KoraL I don't think parallel dimensions come into play when you return to a younger version of yourself. We call those second-chancers or second lifers, I believe. Rather than having alternate souls and dimensions, it's based off game logic where you pretty much load a game from a checkpoint or saved file.
I mean, you can, but what's so interesting about reading about a bunch of souls gathering in an alternative society or universe? Unless the story is about this poor soul trying to find a way to take back his body, there really isn't much you can do with the alternative universe because it's pretty much the same isekai template. For example: I got transmigrated into another universe because someone took over my body, so now I'm either going to turn into an overpowered god to rule over this new universe, or I shall live a slow life without being bullied in my previous life! In which case, the whole "new universe" and "original soul" become redundant. It becomes isekai all over again. You are just replacing "run over by truck-kun and summoned to another world" with "someone just forced my soul out of my body, and my soul got transported into another world." But the outcome and story will be the same. Are you ever going to make use of the fact that your original body got taken from you, or are you just going to live a slow life in this new universe like half of the isekai slow life protagonists out there?

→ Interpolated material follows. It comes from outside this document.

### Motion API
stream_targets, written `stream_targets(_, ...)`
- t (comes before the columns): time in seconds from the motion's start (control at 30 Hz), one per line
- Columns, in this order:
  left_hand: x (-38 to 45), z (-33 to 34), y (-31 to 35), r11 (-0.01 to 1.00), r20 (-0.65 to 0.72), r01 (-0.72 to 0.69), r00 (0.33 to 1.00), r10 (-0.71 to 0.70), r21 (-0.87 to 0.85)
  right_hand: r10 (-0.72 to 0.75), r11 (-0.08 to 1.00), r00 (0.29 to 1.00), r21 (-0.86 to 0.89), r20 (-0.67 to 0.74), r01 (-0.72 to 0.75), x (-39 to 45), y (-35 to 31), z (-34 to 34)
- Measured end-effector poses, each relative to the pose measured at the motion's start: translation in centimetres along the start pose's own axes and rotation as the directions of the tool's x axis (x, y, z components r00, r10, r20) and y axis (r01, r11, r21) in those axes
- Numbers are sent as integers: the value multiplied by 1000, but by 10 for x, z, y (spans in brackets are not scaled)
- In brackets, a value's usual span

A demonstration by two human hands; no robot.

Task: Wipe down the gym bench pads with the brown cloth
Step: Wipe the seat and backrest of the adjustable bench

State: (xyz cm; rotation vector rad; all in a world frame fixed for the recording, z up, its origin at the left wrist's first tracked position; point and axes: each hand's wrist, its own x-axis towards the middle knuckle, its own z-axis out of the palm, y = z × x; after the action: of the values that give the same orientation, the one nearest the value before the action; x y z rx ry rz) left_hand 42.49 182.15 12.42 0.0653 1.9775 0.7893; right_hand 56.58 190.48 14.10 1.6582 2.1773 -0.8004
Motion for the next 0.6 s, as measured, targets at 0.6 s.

Now, if your story is about the poor soul trying to take back his body from this powerful ex-god/ex-martial artist or whatever, that would make for a different, original and interesting story. But if you do that, the whole "other universe" becomes redundant. You need a reason for why the soul doesn't want to simply live in the new universe and take back his body. Maybe those whose bodies get taken by transmigrators are forced into hell, and to escape eternal suffering, they must find a way to regain their bodies from these audacious transmigrators who rudely steal their bodies from them? In Dead Mount Death Play, the guy doesn't want to take his body back from the necromancer lord who took over because his life sucks, and he instead pleads with the necromancer lord to help place his soul in a robot (for now he's stuck inside a stuffed animal as a gag). Apparently he wants to be a robot.

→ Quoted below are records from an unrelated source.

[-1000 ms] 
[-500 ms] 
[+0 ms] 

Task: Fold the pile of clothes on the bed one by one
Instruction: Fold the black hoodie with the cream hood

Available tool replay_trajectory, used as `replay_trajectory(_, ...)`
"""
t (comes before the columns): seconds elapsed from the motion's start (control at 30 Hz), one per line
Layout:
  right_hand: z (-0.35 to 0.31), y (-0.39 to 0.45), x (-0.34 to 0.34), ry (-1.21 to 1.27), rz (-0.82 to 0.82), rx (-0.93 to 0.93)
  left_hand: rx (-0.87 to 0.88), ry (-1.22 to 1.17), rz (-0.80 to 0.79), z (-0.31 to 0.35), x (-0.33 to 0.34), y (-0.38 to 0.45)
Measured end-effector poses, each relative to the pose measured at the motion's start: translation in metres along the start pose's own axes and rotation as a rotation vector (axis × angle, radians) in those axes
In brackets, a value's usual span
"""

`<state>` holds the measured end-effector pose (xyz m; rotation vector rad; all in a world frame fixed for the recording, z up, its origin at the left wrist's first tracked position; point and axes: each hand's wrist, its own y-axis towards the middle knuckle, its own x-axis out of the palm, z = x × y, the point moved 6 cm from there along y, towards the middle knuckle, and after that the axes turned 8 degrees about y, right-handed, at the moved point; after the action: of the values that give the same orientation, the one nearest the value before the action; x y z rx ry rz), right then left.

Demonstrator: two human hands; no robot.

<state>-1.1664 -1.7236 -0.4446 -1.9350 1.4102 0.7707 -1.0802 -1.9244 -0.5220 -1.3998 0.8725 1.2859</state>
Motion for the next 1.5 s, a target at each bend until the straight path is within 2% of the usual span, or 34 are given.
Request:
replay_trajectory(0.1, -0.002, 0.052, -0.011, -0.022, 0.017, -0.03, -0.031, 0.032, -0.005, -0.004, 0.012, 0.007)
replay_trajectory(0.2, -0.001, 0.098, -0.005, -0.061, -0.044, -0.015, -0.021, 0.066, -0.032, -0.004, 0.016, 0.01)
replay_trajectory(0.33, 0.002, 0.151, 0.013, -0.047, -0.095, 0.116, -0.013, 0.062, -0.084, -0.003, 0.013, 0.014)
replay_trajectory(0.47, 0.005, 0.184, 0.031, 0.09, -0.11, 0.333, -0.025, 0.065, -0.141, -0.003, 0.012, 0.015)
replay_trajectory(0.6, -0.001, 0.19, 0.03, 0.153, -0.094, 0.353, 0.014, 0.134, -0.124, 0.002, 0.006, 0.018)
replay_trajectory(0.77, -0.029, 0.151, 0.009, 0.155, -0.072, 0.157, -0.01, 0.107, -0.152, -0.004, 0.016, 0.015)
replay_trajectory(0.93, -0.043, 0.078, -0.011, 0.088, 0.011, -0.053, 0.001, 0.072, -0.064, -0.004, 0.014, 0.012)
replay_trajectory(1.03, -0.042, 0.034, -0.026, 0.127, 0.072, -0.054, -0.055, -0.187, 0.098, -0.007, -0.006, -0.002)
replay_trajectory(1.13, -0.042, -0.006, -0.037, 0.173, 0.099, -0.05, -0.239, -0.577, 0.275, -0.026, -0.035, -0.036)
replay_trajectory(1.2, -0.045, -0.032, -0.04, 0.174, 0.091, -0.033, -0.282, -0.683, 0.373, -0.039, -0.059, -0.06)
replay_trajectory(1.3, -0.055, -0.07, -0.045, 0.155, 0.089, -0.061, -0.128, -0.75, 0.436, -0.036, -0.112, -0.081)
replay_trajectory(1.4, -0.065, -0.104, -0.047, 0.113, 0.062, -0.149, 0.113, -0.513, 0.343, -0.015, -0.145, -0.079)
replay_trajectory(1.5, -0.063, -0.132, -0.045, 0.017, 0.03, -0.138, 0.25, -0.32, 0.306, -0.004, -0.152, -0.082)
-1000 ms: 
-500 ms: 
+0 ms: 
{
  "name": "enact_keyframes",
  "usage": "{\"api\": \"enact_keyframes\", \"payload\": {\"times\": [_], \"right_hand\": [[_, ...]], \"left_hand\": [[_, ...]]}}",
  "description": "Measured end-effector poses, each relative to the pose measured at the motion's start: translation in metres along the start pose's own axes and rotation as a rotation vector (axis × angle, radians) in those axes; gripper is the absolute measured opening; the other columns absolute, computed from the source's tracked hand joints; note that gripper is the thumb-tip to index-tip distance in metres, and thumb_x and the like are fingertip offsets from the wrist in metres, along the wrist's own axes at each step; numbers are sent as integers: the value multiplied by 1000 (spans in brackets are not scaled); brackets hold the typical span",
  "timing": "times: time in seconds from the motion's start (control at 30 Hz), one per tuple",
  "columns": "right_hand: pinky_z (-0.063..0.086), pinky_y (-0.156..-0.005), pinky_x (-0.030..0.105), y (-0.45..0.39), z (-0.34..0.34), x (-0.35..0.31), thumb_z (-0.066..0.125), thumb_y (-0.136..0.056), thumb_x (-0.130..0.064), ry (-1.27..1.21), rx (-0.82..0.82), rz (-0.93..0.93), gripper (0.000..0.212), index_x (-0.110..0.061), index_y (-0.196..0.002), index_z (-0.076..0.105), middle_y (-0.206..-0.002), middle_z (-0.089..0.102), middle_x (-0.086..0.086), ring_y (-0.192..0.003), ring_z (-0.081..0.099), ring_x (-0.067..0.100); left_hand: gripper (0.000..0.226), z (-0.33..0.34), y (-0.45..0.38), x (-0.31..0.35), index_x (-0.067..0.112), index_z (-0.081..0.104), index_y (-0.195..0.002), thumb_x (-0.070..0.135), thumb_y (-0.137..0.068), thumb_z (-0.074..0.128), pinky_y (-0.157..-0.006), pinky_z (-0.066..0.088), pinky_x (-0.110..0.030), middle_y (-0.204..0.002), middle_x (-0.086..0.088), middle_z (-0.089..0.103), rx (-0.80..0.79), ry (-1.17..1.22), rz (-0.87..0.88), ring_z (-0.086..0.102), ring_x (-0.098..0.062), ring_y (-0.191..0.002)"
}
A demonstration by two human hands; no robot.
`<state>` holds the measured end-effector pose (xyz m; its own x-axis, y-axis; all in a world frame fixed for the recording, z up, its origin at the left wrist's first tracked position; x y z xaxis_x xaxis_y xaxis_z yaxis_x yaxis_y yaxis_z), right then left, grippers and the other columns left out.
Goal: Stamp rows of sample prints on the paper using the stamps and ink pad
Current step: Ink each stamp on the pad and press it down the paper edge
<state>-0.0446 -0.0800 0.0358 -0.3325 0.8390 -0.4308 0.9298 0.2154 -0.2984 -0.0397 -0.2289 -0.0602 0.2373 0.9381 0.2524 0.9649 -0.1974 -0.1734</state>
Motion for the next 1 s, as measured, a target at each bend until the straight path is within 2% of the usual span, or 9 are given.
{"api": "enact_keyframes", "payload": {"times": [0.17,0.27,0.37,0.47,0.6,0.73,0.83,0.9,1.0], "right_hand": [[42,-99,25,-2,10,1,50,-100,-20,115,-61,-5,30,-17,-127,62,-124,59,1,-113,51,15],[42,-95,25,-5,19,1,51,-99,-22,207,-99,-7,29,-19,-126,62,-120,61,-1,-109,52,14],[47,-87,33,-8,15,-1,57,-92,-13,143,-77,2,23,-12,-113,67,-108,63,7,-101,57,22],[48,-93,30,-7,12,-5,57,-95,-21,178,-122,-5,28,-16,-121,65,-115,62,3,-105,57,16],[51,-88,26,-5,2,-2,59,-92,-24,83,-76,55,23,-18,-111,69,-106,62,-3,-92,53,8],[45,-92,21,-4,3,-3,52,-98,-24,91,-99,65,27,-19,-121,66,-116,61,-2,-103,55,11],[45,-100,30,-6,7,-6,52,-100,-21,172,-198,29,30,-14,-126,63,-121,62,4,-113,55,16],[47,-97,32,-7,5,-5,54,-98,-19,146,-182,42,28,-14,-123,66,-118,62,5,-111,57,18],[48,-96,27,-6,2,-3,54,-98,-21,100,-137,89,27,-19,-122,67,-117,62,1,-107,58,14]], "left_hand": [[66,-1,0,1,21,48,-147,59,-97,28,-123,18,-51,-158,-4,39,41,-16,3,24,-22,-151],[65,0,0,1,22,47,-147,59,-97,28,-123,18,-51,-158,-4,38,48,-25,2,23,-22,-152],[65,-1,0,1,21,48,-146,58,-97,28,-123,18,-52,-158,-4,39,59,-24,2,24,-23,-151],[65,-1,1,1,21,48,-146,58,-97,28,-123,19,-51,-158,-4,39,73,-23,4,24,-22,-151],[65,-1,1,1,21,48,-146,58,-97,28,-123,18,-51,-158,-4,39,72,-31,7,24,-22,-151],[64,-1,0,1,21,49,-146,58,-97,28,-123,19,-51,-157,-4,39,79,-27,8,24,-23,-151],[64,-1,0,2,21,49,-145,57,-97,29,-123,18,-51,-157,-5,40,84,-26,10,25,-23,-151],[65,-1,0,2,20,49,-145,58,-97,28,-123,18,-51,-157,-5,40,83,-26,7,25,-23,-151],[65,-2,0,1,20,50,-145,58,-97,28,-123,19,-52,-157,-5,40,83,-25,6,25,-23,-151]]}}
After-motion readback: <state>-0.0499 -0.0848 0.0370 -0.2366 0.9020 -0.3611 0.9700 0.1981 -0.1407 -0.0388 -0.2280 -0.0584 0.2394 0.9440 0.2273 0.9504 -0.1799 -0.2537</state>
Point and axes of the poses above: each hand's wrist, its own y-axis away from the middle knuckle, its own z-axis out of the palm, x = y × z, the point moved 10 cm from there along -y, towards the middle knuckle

If you want to rewrite lore, you have to make it interesting. Changing the lore is itself pointless unless you can write a fresh, interesting story with the changed lore, otherwise you might as well not bother. Unless you do something interesting with your pasta monster, why would anyone want to read about a pasta monster? Is he going to pasta-rape girls? Is he going to become a god of foods? Will he create a world of food (where all the plants and animals are pretty much food-based, like seas of soup, plant creatures with literal peashooters, takoyaki with tentacles)? Or maybe the pasta monster is a dungeon core that creates a food dungeon? Will he evolve into some new dish? What's so interesting about a pasta monster?